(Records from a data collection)
__________________________________________________

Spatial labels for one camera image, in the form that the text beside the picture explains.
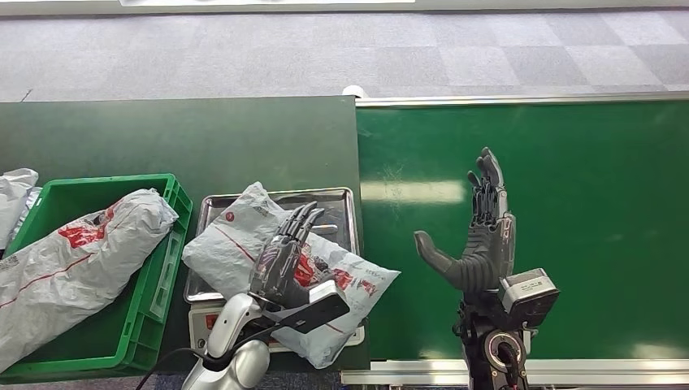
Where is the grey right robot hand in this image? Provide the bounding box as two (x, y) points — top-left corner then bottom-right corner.
(413, 146), (518, 297)

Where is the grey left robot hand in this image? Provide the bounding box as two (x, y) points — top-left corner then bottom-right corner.
(248, 201), (336, 309)

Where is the green conveyor belt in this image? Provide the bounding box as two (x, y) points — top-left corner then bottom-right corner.
(355, 100), (689, 361)

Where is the large grey red-printed mailer package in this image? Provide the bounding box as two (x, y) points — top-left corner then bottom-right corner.
(0, 187), (180, 373)

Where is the stainless steel scale tray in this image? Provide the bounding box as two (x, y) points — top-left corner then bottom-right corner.
(183, 186), (361, 304)

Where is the green plastic crate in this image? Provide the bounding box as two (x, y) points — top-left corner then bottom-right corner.
(0, 172), (194, 385)

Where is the plain white mailer bag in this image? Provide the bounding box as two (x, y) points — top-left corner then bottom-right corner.
(0, 167), (44, 250)

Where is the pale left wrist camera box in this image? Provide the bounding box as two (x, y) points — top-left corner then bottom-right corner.
(262, 279), (352, 336)

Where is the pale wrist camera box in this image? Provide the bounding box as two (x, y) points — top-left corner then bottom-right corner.
(497, 267), (561, 331)
(262, 279), (352, 336)

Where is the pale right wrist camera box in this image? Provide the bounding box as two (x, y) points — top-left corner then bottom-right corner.
(497, 267), (561, 331)

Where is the wide aluminium conveyor rail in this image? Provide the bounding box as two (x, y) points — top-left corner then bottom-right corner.
(340, 357), (689, 387)

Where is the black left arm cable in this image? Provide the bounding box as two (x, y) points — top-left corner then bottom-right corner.
(133, 322), (302, 390)

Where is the thin aluminium conveyor rail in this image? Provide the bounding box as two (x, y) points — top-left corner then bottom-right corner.
(355, 91), (689, 109)

__________________________________________________

# WHAT THE TASK ASKS
All lines from the one with "Where is the thin" through the end of the data must be repeated exactly, and nothing else may be repeated.

# RESULT OF THE TASK
Where is the thin aluminium conveyor rail in this image? Provide the bounding box as two (x, y) points — top-left corner then bottom-right corner.
(355, 91), (689, 109)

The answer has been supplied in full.